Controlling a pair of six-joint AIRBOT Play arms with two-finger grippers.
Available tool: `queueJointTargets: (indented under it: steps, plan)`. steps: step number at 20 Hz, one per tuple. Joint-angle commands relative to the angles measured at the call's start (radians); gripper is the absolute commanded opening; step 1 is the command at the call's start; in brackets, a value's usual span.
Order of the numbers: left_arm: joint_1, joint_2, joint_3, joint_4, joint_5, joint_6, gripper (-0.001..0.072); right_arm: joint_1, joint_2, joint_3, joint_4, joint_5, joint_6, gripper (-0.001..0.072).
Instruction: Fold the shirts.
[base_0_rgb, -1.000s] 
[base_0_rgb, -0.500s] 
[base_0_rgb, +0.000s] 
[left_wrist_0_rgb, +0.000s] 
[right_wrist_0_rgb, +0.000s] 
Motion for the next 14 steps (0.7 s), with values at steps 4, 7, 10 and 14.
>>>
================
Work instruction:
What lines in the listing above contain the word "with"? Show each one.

Completed task:
Controlling a pair of six-joint AIRBOT Play arms with two-finger grippers.
Motion for the next 14 steps (0.7 s), with values at steps 4, 7, 10 and 14.

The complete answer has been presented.